====== Recorded information ======

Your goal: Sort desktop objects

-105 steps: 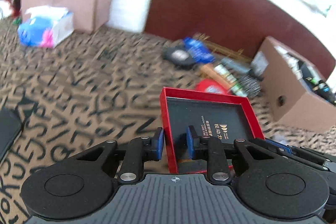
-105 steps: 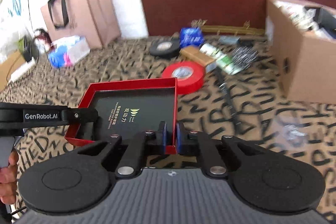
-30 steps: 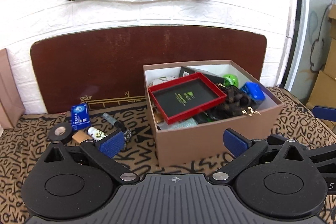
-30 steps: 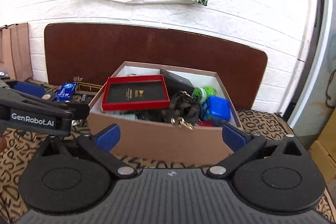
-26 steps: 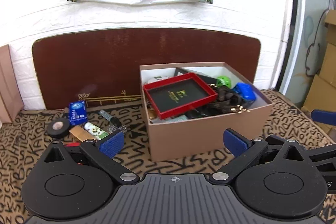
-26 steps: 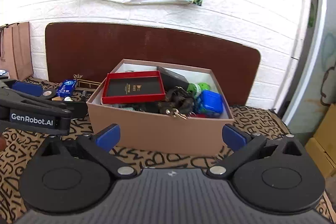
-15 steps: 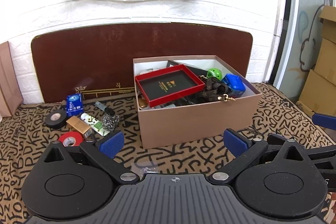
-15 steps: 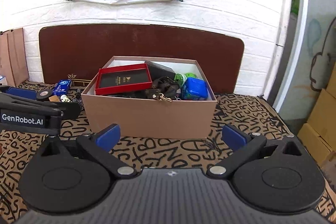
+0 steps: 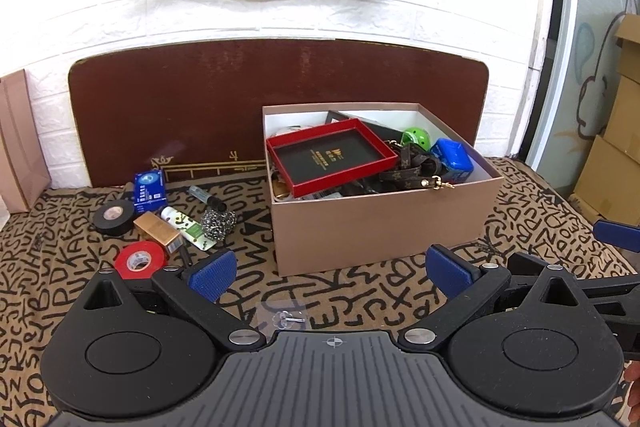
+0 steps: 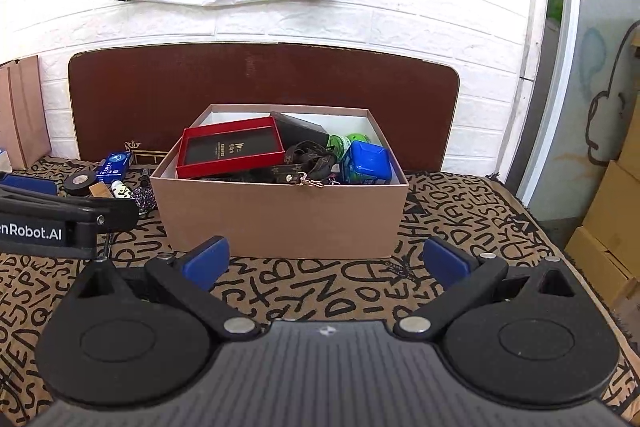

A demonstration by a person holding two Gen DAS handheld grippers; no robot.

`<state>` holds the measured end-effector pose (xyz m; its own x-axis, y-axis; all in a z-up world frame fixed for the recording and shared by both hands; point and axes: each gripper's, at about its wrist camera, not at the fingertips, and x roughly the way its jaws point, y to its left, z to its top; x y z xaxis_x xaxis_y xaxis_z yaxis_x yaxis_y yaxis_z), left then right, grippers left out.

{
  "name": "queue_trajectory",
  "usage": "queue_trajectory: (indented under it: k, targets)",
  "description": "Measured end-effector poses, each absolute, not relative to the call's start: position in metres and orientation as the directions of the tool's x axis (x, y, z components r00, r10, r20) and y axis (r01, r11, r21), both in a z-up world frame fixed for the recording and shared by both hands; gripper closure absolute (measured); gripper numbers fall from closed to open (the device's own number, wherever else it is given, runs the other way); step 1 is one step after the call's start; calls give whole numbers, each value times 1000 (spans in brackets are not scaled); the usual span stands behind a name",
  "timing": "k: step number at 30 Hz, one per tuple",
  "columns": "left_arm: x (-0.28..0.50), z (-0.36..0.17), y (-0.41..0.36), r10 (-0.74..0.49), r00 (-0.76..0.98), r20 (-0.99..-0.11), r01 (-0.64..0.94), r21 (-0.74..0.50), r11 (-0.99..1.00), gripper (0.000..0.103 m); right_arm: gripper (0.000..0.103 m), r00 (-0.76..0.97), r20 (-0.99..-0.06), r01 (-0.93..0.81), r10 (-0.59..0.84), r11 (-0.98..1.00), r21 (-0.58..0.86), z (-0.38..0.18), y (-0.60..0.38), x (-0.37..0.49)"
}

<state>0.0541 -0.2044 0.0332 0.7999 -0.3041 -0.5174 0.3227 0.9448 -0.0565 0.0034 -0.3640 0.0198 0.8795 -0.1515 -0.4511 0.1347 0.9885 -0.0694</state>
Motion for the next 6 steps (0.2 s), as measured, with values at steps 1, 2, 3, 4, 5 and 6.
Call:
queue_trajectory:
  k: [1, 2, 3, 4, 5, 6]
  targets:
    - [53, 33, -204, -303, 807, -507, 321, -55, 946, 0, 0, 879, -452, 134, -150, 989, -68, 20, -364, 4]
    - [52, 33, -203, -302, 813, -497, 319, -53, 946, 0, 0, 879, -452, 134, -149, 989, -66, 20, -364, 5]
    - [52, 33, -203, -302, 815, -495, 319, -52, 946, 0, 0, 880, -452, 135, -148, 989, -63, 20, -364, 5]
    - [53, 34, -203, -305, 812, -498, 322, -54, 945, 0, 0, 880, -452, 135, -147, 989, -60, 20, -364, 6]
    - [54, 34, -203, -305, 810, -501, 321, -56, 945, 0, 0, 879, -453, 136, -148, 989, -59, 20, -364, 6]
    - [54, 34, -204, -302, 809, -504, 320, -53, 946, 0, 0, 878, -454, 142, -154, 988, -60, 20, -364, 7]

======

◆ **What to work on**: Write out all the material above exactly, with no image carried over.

◆ **Output for this task**:
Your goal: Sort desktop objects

-105 steps: 
-105 steps: 
-30 steps: 
-30 steps: 
-26 steps: 
-26 steps: 
-15 steps: 
-15 steps: 
+0 steps: 
+0 steps: 

A demonstration by a person holding two Gen DAS handheld grippers; no robot.

`<state>` holds the measured end-effector pose (xyz m; its own x-axis, y-axis; all in a z-up world frame fixed for the recording and shared by both hands; point and axes: each gripper's, at about its wrist camera, not at the fingertips, and x roughly the way its jaws point, y to its left, z to its top; x y z xaxis_x xaxis_y xaxis_z yaxis_x yaxis_y yaxis_z), left then right, grippers left out.

{
  "name": "queue_trajectory",
  "usage": "queue_trajectory: (indented under it: k, targets)",
  "description": "Measured end-effector poses, each absolute, not relative to the call's start: position in metres and orientation as the directions of the tool's x axis (x, y, z components r00, r10, r20) and y axis (r01, r11, r21), both in a z-up world frame fixed for the recording and shared by both hands; gripper closure absolute (measured); gripper numbers fall from closed to open (the device's own number, wherever else it is given, runs the other way); step 1 is one step after the call's start; calls give whole numbers, each value times 1000 (spans in brackets are not scaled); the usual span stands behind a name",
  "timing": "k: step number at 30 Hz, one per tuple",
  "columns": "left_arm: x (-0.28..0.50), z (-0.36..0.17), y (-0.41..0.36), r10 (-0.74..0.49), r00 (-0.76..0.98), r20 (-0.99..-0.11), r01 (-0.64..0.94), r21 (-0.74..0.50), r11 (-0.99..1.00), gripper (0.000..0.103 m); right_arm: gripper (0.000..0.103 m), r00 (-0.76..0.97), r20 (-0.99..-0.06), r01 (-0.93..0.81), r10 (-0.59..0.84), r11 (-0.98..1.00), r21 (-0.58..0.86), z (-0.38..0.18), y (-0.60..0.38), x (-0.37..0.49)"
}

<state>0.0541 -0.2044 0.0332 0.7999 -0.3041 -0.5174 0.3227 0.9448 -0.0565 0.0034 -0.3640 0.0198 0.8795 -0.1515 -0.4511 0.1347 0.9885 -0.0694</state>
Motion for the next 6 steps (0.2 s), as measured, with values at steps 1, 2, 3, 4, 5 and 6.
Call:
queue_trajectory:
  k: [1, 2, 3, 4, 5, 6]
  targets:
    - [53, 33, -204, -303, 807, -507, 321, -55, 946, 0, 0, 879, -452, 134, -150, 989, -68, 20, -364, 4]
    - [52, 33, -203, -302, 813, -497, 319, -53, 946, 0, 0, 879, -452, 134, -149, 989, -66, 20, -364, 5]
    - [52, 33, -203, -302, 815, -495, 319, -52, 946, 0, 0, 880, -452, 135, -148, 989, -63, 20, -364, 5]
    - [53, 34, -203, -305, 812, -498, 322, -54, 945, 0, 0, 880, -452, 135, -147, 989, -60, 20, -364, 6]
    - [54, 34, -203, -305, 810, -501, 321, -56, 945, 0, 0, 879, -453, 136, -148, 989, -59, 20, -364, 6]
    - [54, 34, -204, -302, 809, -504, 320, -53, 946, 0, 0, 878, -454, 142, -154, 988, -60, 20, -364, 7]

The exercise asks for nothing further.